> Instructions for the task
Tally the lines in the data below in which the word "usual" occurs, then give only the total.

(Collected material begins)

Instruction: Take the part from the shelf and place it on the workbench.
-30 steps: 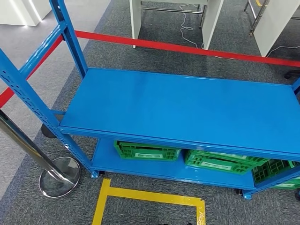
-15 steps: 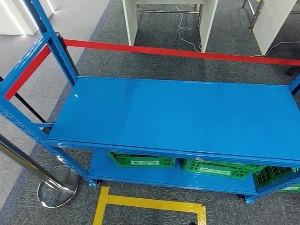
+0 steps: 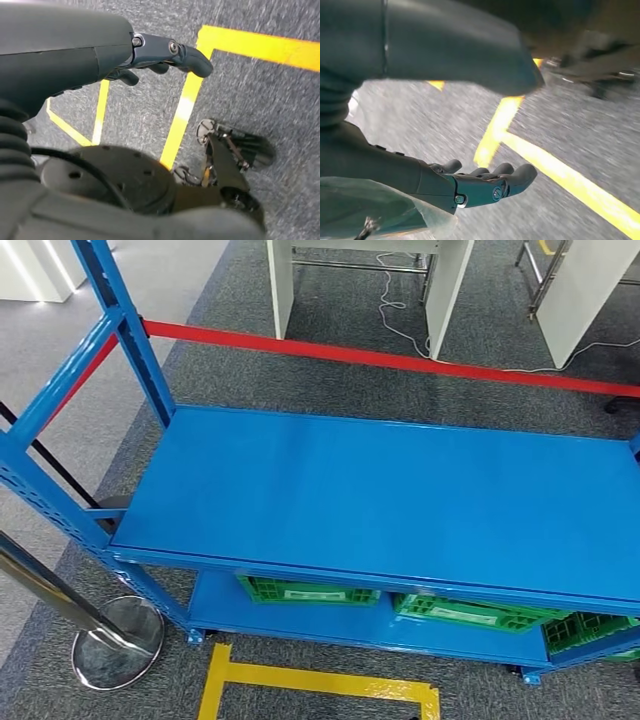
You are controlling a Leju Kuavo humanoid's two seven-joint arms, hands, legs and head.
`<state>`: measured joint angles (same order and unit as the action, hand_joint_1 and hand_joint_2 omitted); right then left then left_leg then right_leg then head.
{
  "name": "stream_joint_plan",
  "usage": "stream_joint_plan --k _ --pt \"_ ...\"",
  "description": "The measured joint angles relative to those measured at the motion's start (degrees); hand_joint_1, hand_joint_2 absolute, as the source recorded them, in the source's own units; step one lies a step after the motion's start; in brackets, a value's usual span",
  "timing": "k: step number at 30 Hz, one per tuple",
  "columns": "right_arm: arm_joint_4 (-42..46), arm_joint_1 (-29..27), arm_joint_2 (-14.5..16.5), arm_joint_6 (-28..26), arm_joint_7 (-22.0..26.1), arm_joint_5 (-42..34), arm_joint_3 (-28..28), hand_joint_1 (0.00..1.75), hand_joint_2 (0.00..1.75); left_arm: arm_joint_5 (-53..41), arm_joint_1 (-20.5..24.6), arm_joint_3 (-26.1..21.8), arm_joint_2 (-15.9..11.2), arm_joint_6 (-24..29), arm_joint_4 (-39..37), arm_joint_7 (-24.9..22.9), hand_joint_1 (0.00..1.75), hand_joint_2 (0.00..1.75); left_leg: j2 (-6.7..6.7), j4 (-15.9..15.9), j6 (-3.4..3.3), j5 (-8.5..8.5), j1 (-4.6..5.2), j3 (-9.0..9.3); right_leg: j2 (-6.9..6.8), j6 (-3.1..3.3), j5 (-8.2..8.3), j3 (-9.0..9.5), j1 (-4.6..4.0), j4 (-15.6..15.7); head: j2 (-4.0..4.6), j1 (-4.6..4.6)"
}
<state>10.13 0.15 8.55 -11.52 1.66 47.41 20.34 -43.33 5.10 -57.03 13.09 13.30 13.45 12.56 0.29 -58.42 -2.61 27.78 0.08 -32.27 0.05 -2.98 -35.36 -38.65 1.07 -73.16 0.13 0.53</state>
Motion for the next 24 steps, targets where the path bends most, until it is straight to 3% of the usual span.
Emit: stream_joint_plan --k 1,3,5,7,9,10,12,13,14,15,17,19,23,24 --pt "-0.01 -0.55 -0.06 0.19 -0.08 -1.03 -0.01 0.0 1.75 0.89 0.0 1.04 -0.26 -0.29 0.32 -0.26 0.0 1.75 0.1 -0.01 0.11 0.26 0.0 0.38 -0.01 0.09 2.57 1.21 0.0 3.41 0.0 0.0" --pt "-0.03 -1.49 -0.19 0.67 -0.18 -3.24 -0.14 0.0 1.75 2.88 0.0 3.31 -0.85 -0.91 1.07 -0.8 0.0 0.87 0.22 -0.17 0.6 0.83 0.12 0.93 -0.04 0.49 6.15 4.52 -0.08 10.94 0.0 0.03" --pt "-0.05 -2.09 -0.28 1.15 -0.21 -5.36 -0.5 0.0 1.75 4.83 -0.03 5.67 -1.48 -1.5 1.73 -1.38 0.0 0.0 0.15 -0.32 1.17 1.09 0.31 0.99 0.04 1.14 6.58 6.07 -0.27 13.92 0.0 0.17" --pt "-0.02 -2.71 -0.5 1.67 -0.29 -7.63 -1.0 0.0 1.75 6.92 -0.24 8.16 -2.1 -2.11 2.24 -1.98 0.0 0.0 0.1 -0.35 1.58 1.2 0.3 1.0 0.06 1.84 6.56 6.26 -0.31 14.19 0.0 0.28" --pt "0.22 -3.18 -0.84 2.17 -0.39 -9.92 -1.62 0.0 1.75 9.02 -0.82 10.62 -2.74 -2.71 2.55 -2.58 0.0 0.0 0.09 -1.89 2.14 2.45 0.18 0.52 -0.1 2.53 6.61 6.52 -0.13 14.5 0.0 0.42" --pt "0.48 -3.23 -0.97 2.42 -0.4 -10.99 -1.96 0.0 1.75 10.01 -1.22 11.81 -3.06 -3.01 2.63 -2.85 0.0 0.0 0.07 -4.19 2.47 3.88 0.09 -0.43 -0.19 2.86 6.63 6.66 -0.02 14.65 0.0 0.51" --pt "1.32 -3.14 -1.25 2.94 -0.44 -13.12 -2.73 0.0 1.75 11.99 -2.32 14.24 -3.63 -3.62 2.64 -3.43 0.0 0.0 0.06 -11.79 2.93 7.46 -0.09 -3.91 -0.29 3.25 6.47 6.79 -0.04 14.66 0.0 0.61" --pt "1.88 -3.07 -1.41 3.21 -0.48 -14.2 -3.14 0.0 1.75 12.99 -2.99 15.46 -3.88 -3.93 2.64 -3.73 0.0 0.0 0.06 -15.15 3.06 8.58 -0.18 -5.56 -0.31 3.32 6.41 6.87 -0.05 14.66 0.0 0.61" --pt "2.53 -2.98 -1.55 3.47 -0.52 -15.27 -3.55 0.0 1.75 13.99 -3.76 16.67 -4.13 -4.23 2.64 -4.02 0.0 0.0 0.05 -16.86 3.12 8.62 -0.25 -6.48 -0.31 3.35 6.34 6.98 -0.05 14.66 0.0 0.6" --pt "3.27 -2.85 -1.69 3.72 -0.57 -16.31 -3.97 0.0 1.75 14.94 -4.57 17.85 -4.35 -4.53 2.62 -4.32 0.0 0.0 0.05 -16.22 3.1 7.44 -0.31 -6.33 -0.26 3.33 6.26 7.12 -0.05 14.65 0.0 0.62" --pt "4.86 -2.43 -1.92 4.19 -0.62 -18.28 -4.79 0.0 0.87 16.75 -6.17 20.13 -4.8 -5.07 2.57 -4.86 0.0 0.0 0.03 -9.19 2.83 3.03 -0.39 -3.34 -0.12 3.1 6.05 7.51 -0.05 14.65 0.0 0.62" --pt "6.31 -1.94 -2.25 4.67 -0.65 -20.28 -5.67 0.0 0.0 18.6 -7.39 22.52 -5.23 -5.63 2.47 -5.37 0.0 0.0 0.01 -2.5 2.44 0.6 -0.24 -0.46 -0.09 2.56 5.77 7.51 -0.23 14.59 0.0 0.6" --pt "8.14 -1.81 -3.17 5.73 -0.83 -24.6 -7.59 0.0 0.0 22.53 -9.24 27.65 -6.35 -6.8 2.44 -6.47 0.0 0.0 0.06 -0.49 1.49 0.52 -0.1 0.29 -0.21 1.31 5.43 7.19 -0.32 14.59 0.0 0.52" --pt "8.36 -2.08 -3.43 6.01 -0.85 -25.72 -8.1 0.0 0.44 23.59 -9.5 29.05 -6.68 -7.11 2.55 -6.72 0.0 0.0 0.0 -0.24 1.12 0.41 -0.21 0.41 -0.17 1.06 4.71 6.87 -0.31 13.75 0.0 0.44"
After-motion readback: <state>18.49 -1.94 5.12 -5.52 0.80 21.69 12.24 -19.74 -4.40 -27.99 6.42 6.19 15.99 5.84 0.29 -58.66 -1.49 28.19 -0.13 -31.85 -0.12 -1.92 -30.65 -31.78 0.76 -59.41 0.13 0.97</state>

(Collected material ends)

> Answer area
2